Provided that the DPO is easily accessible from each local European establishment, Article 35(2) provides that a “group of undertakings” (e.g. a parent company and its subsidiaries) may appoint a single DPO. There is, as yet, no guidance on what it means to be “easily accessible“. This requirement is likely to mean that the DPO must be resident in the EEA. The GDPR also allows the DPO function to be performed by a third party service provider, which is likely to generate a number of opportunities for consulting and legal firms to offer outside DPO services.

What are the practical implications?

  • Big data companies whose core activities involve profiling activities or the processing of special categories of data on a large scale will almost certainly need to appoint a DPO when the new regime kicks in.

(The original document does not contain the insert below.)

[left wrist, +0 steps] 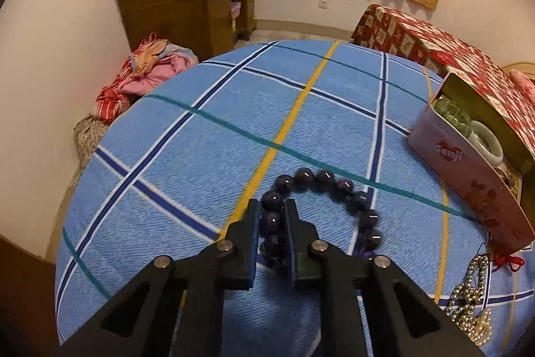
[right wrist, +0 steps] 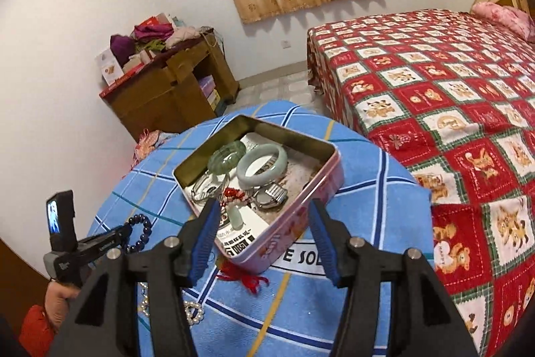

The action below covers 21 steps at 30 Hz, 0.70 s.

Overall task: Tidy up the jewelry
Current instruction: 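Grasp the black bead bracelet with the left gripper, then carry the black bead bracelet into the tin and open the left gripper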

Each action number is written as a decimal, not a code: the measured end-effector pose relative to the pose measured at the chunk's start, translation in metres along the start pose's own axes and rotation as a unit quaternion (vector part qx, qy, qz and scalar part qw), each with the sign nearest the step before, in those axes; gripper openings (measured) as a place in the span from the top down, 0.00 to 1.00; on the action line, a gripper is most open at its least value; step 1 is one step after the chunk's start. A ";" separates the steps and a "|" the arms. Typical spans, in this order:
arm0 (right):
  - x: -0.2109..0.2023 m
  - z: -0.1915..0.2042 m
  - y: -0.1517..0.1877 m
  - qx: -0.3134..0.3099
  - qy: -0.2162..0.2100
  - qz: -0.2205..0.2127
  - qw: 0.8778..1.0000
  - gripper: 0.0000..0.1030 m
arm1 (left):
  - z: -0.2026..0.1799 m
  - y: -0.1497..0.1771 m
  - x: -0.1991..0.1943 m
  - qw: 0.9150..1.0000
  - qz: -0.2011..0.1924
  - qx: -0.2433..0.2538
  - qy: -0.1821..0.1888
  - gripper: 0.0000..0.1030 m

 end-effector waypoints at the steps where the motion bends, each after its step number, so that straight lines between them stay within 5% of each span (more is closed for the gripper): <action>1: -0.003 -0.001 -0.001 0.002 0.001 -0.003 1.000 0.44 | -0.002 0.000 0.000 1.000 -0.002 0.005 0.003 0.87; 11: -0.018 -0.020 0.002 0.042 -0.007 -0.017 0.999 0.44 | -0.038 -0.034 -0.054 0.993 -0.083 0.024 0.081 0.87; 21: -0.021 -0.022 0.005 0.045 -0.012 -0.019 0.999 0.44 | -0.083 -0.057 -0.087 0.984 -0.113 0.049 0.128 0.87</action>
Point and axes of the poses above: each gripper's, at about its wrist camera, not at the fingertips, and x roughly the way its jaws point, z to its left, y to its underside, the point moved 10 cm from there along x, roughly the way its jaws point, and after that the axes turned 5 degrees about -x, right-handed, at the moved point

  • The requirement for DPO’s to be experts, and the inevitable intersection of data protection laws with other national / sector-specific laws, may mean that companies with more complicated and sensitive data processing operations may encounter practical difficulties with relying on a single pan-European DPO. Instead, they may need to appoint senior and experienced regional DPOs (or teams of DPOs) with knowledge of local and sector-specific laws.
  • Although the universe of privacy professionals is growing rapidly, there will very likely be a shortage of experienced DPOs.. Companies should therefore start thinking now about how to best recruit, train and resource a DPO, or, in the case of large companies, a DPO team.
  • In larger companies and/or companies with more complex data processing operations, the resources required by DPOs will be significant. Companies should start to plan for the necessary resourcing requirements.